= ACTION ITEM =
Start at the line in the entries below that contains "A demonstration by", stop at the line that contains "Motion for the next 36", and output exactly the lines in that span, both ends included.

= SUPPLIED ENTRIES =
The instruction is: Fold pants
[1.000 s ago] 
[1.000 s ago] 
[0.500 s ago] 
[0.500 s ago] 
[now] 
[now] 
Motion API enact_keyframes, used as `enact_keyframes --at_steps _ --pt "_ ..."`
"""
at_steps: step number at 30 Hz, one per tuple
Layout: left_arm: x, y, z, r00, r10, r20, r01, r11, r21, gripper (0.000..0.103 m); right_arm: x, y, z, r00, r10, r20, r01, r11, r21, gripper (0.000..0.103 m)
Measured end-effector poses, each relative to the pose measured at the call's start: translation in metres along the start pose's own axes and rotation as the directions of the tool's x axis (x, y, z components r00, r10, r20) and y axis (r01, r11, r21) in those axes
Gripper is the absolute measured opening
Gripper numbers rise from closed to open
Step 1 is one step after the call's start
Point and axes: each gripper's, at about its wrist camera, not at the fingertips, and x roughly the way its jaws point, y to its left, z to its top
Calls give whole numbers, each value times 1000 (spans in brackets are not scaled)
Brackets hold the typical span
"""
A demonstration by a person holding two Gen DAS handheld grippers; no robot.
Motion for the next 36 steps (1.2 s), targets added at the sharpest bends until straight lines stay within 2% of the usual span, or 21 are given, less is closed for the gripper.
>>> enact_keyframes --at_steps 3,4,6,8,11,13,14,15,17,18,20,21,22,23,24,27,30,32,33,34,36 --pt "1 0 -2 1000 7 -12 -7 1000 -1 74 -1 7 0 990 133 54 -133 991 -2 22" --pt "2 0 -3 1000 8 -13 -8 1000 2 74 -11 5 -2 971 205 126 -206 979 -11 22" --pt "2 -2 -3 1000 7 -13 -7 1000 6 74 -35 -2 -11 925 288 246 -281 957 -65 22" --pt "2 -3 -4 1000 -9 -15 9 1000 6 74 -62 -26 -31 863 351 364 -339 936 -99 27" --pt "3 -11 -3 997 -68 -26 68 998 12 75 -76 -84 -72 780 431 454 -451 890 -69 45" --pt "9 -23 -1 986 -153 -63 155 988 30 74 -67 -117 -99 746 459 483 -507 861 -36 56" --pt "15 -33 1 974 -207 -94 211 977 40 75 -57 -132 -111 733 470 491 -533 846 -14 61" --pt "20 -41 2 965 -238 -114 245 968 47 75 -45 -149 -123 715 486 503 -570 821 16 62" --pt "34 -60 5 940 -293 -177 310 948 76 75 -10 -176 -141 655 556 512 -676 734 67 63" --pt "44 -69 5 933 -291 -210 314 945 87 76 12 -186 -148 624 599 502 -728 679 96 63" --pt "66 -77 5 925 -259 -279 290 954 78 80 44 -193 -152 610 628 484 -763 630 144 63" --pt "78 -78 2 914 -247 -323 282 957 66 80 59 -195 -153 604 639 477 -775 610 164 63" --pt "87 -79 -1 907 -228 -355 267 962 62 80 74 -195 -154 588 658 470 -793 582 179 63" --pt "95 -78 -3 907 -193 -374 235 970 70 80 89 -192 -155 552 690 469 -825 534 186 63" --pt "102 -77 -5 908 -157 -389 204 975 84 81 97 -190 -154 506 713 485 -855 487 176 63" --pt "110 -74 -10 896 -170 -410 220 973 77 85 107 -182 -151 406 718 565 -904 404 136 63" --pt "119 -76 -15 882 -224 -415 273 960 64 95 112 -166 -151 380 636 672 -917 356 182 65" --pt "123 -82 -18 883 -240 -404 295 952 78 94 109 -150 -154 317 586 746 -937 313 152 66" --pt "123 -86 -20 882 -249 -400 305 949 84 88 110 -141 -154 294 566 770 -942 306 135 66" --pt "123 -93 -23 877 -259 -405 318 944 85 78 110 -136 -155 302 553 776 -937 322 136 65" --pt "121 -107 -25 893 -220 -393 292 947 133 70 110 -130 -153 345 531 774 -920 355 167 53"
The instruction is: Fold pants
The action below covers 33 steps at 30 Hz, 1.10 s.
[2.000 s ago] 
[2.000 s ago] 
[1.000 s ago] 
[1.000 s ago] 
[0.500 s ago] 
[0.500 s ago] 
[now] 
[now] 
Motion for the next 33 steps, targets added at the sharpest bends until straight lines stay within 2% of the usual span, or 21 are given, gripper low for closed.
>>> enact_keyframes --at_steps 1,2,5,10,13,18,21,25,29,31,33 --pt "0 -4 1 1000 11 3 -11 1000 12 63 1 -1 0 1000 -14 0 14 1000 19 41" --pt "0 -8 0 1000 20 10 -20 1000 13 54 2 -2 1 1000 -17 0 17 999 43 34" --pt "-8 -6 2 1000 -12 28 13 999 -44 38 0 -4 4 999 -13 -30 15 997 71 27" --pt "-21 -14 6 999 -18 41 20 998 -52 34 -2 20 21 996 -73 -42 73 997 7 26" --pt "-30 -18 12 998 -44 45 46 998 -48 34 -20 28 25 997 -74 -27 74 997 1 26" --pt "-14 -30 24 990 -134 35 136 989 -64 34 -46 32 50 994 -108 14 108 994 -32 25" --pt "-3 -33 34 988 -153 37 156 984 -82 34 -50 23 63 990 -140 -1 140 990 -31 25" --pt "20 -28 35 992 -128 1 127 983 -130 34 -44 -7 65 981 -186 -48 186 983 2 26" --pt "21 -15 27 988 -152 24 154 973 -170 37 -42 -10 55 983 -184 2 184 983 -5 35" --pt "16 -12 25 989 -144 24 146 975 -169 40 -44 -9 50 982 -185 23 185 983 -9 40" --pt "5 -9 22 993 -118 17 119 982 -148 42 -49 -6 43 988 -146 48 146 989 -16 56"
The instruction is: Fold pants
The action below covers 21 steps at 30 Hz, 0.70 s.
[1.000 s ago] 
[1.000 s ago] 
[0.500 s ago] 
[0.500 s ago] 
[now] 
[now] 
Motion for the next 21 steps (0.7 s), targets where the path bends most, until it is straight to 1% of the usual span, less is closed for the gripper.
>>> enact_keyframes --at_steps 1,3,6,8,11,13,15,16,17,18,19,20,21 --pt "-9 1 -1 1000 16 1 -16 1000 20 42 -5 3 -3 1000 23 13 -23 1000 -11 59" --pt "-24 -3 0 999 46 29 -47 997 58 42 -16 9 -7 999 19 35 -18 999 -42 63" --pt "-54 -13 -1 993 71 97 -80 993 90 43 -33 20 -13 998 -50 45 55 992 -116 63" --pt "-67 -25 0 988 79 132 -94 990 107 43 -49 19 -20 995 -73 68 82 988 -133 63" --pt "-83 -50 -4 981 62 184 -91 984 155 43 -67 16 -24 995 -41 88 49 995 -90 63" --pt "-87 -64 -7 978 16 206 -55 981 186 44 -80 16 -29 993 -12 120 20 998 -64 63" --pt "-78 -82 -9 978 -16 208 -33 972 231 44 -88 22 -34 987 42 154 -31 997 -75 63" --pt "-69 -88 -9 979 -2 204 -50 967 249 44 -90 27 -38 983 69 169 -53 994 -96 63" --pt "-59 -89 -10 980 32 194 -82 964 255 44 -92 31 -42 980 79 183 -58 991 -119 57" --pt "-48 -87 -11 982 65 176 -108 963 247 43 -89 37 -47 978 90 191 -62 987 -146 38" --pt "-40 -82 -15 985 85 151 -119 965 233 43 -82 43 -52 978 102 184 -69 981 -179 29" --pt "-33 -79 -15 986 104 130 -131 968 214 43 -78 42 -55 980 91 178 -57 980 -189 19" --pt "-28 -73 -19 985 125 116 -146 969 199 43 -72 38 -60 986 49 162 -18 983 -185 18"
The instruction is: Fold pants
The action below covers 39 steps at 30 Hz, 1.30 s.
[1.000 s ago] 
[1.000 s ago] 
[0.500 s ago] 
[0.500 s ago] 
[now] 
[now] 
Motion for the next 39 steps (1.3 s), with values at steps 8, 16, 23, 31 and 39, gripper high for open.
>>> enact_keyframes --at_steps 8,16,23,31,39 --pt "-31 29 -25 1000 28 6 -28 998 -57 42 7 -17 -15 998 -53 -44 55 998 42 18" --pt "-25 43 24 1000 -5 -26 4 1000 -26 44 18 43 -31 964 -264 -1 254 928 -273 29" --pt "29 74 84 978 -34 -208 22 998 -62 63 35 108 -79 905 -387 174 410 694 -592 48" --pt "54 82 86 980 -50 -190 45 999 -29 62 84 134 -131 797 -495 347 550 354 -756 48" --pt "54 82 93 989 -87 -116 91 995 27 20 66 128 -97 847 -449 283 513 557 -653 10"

= SOLUTION TO THE PROBLEM =
A demonstration by a person holding two Gen DAS handheld grippers; no robot.
Motion for the next 36 steps (1.2 s), targets added at the sharpest bends until straight lines stay within 2% of the usual span, or 21 are given, less is closed for the gripper.

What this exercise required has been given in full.